The decision to withhold transcripts is not a departure from the Obama Team's online posture during the campaign, and signals that's exactly the posture they intend to take for the next four years. Team Obama got a lot of credit for being an active online presence, which indeed it was, but that presence was built for message control, not openness. (My.BarackObama, the campaign's social networking platform, is a different story, but it was cordoned off from the official campaign material, which was pretty tightly controlled.)
Of the 1,800 YouTube videos at Obama's channel, precious few include questions from town halls and other unscripted events. The channel is a vehicle for Obama's speeches and commercials, not questions or debate.
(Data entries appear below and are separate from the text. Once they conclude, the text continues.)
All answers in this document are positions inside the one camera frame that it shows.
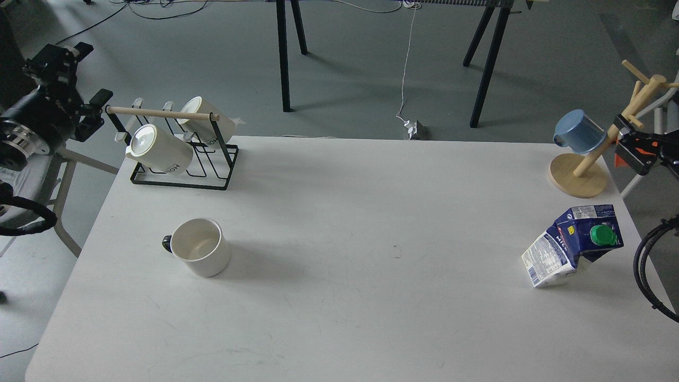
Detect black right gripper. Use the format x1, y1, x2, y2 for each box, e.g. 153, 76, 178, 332
614, 115, 670, 176

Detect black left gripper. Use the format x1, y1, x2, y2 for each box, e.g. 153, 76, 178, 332
11, 42, 114, 154

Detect blue white milk carton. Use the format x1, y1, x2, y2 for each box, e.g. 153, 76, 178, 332
521, 205, 624, 288

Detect white mug black handle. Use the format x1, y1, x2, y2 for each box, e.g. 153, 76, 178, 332
161, 218, 231, 278

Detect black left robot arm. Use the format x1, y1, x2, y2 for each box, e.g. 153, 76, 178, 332
1, 42, 112, 171

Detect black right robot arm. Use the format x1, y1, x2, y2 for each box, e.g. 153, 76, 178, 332
614, 115, 678, 177

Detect orange cup on tree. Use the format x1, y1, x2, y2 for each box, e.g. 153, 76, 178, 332
614, 138, 658, 168

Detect blue cup on tree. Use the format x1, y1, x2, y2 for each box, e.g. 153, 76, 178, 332
553, 109, 607, 155

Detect wooden mug tree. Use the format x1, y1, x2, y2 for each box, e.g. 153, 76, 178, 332
548, 59, 677, 198

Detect white mug front on rack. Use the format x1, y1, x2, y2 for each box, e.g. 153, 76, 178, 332
125, 124, 194, 176

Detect white mug on rack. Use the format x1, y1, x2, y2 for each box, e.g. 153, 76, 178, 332
125, 124, 194, 176
178, 96, 236, 151

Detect white mug rear on rack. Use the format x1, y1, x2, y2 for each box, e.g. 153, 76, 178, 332
178, 96, 236, 151

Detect black trestle table legs right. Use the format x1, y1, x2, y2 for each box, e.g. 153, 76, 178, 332
463, 0, 513, 128

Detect black trestle table legs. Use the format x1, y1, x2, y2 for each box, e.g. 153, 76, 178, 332
463, 0, 513, 128
275, 0, 309, 113

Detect black trestle table legs left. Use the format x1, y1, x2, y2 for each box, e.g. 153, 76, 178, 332
275, 0, 309, 113

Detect black cable loop right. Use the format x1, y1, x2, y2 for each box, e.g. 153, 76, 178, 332
633, 215, 679, 323

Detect black floor cable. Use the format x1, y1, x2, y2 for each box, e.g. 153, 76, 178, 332
53, 0, 210, 46

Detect black wire mug rack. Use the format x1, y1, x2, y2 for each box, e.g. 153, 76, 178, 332
105, 96, 244, 190

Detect white power cable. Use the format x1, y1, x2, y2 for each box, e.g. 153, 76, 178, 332
395, 0, 422, 125

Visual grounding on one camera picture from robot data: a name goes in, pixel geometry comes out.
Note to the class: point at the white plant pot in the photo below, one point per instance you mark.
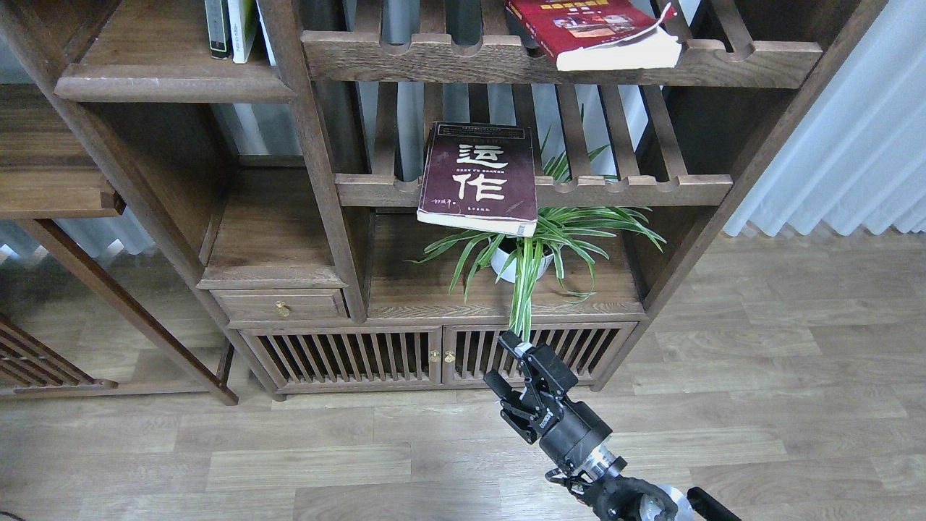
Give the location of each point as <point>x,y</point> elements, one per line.
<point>506,269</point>

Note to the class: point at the dark maroon book white characters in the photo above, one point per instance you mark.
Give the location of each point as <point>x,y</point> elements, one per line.
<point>480,176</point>

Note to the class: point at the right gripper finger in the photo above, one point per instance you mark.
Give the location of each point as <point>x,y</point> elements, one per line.
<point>510,400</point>
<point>544,372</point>

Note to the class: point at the green spider plant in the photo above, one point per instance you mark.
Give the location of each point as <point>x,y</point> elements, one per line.
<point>562,229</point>

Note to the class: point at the red book on top rack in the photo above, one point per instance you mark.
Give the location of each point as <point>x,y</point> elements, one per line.
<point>599,35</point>

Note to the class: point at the dark wooden bookshelf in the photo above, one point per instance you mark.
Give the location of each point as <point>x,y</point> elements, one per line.
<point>288,184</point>

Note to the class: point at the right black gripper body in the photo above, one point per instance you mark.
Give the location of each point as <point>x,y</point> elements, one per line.
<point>570,433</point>

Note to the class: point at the thin white upright book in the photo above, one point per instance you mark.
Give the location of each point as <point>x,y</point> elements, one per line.
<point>266,39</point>

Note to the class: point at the brass drawer knob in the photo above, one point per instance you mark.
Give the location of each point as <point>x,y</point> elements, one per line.
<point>283,309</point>

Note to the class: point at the white green upright book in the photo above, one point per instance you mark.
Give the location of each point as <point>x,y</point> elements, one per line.
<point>243,25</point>

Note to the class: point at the dark green upright book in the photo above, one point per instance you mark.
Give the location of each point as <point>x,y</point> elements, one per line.
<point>219,32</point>

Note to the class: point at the white pleated curtain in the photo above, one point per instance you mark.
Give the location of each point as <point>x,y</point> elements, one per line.
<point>858,159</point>

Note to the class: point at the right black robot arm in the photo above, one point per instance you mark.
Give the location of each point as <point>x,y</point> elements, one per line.
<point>617,497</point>

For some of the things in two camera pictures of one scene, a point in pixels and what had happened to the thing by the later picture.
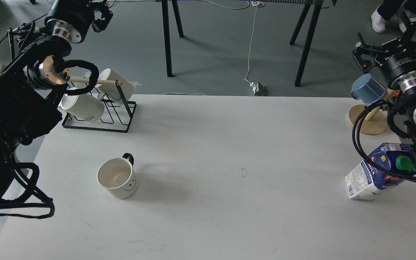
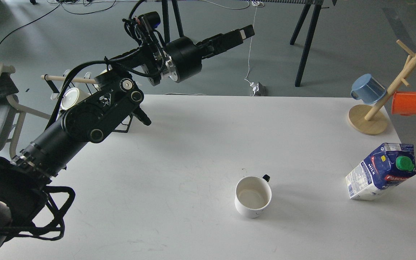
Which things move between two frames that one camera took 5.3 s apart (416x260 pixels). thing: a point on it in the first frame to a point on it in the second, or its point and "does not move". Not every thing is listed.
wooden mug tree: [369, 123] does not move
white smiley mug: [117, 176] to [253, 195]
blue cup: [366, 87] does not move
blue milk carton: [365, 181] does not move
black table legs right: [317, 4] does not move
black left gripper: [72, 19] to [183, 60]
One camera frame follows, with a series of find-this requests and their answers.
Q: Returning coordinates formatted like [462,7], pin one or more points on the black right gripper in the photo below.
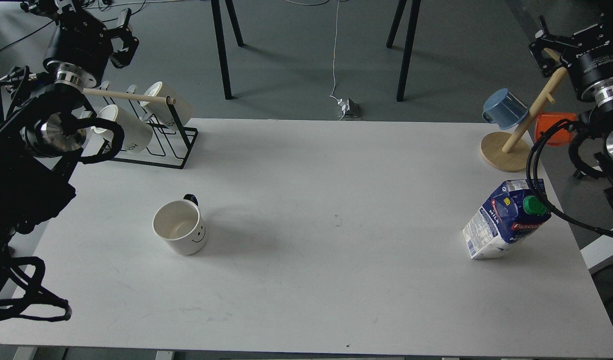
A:
[587,55]

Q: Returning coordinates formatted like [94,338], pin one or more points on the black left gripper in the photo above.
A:
[80,43]

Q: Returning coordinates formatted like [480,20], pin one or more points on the blue milk carton green cap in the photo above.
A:
[510,214]

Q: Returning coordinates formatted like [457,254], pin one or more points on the white smiley face mug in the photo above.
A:
[180,225]

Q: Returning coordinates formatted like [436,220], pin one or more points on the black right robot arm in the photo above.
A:
[590,152]

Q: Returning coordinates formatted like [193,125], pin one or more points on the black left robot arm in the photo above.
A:
[41,141]

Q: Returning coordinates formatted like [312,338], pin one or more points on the blue cup on tree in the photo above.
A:
[504,109]

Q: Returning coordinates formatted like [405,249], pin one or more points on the white mug front on rack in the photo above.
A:
[137,134]

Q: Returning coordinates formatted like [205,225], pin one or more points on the wooden mug tree stand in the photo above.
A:
[508,152]

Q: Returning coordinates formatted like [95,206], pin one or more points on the black table legs right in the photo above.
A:
[410,36]

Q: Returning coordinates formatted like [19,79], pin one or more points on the grey floor power socket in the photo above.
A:
[348,109]

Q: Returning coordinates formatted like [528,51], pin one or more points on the black wire mug rack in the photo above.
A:
[168,115]

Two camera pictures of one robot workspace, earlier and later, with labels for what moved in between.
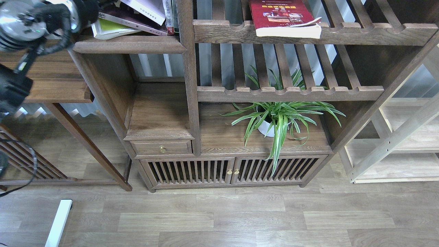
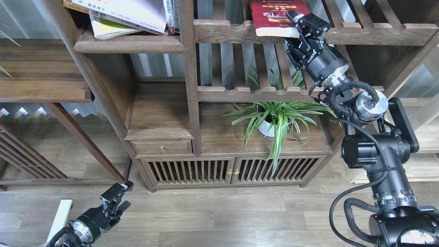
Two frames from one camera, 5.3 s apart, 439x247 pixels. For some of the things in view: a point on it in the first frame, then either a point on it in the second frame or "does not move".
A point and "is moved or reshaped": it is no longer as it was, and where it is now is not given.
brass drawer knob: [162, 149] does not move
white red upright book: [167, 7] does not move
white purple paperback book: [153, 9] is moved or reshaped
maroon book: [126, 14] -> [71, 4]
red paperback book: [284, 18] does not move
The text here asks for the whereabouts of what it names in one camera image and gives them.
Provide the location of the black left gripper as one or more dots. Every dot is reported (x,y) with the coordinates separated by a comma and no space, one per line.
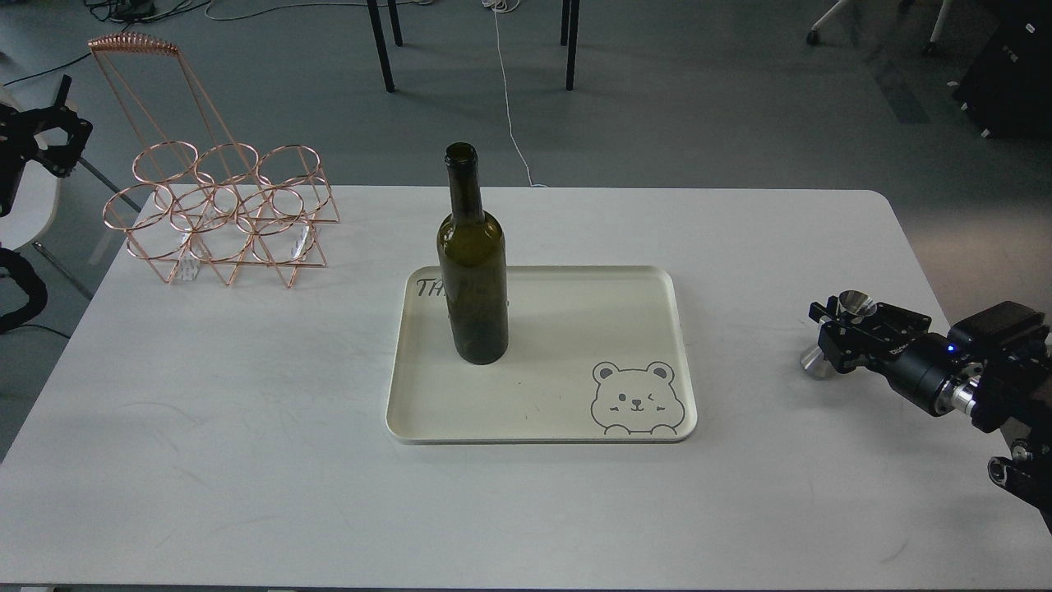
(20,143)

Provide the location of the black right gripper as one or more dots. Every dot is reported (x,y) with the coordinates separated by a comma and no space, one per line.
(921,366)

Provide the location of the steel double jigger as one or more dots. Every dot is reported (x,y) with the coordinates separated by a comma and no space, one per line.
(847,305)

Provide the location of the dark green wine bottle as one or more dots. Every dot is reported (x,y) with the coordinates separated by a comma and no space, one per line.
(470,245)

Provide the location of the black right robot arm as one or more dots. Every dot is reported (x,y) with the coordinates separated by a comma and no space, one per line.
(993,367)

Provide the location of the cream bear serving tray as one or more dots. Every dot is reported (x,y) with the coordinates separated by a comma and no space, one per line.
(596,354)

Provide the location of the black equipment case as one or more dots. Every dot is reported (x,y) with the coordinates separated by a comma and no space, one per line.
(1007,89)

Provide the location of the white office chair base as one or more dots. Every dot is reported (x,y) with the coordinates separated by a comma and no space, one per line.
(859,25)

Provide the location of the black table legs left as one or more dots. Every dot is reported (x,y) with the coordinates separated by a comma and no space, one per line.
(378,33)

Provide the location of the black table legs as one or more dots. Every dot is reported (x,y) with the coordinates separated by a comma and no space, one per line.
(378,33)
(569,33)

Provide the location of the black table legs right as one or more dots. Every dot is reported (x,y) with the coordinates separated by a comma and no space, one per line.
(569,33)

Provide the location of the copper wire bottle rack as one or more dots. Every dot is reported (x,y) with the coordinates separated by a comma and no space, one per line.
(218,203)
WhiteHouse.gov looks like it will have a similar philosophy. The "briefing room," which ironically has no information on White House briefings, offers Obama's "Weekly Video Address," photo slideshows, text of executive orders, and press releases on nominees, and a blog updated only with Obama statements and official proclamations. I suppose transcripts could eventually be going here, in the "pool report" section, which I'm reasonably sure didn't exist until this weekend or today, and is not listed as a section of the "briefing room" at the bottom of the page in the index. I wonder if it's a response to complaints about the lack of transcripts, which would explain why it has no content yet.
All old links to White House press briefings will take you only to the bland "briefing room," and do not redirect to archived versions of transcripts. This wasn't really the Obama administration's responsibility, but it's generally considered annoying in Internet circles, and likely impairs a bunch of old, earnest lefty blogger diatribes that used Scott McClellan as inspiration.
It's enough to make you long for the openness and transparency of the Bush administration.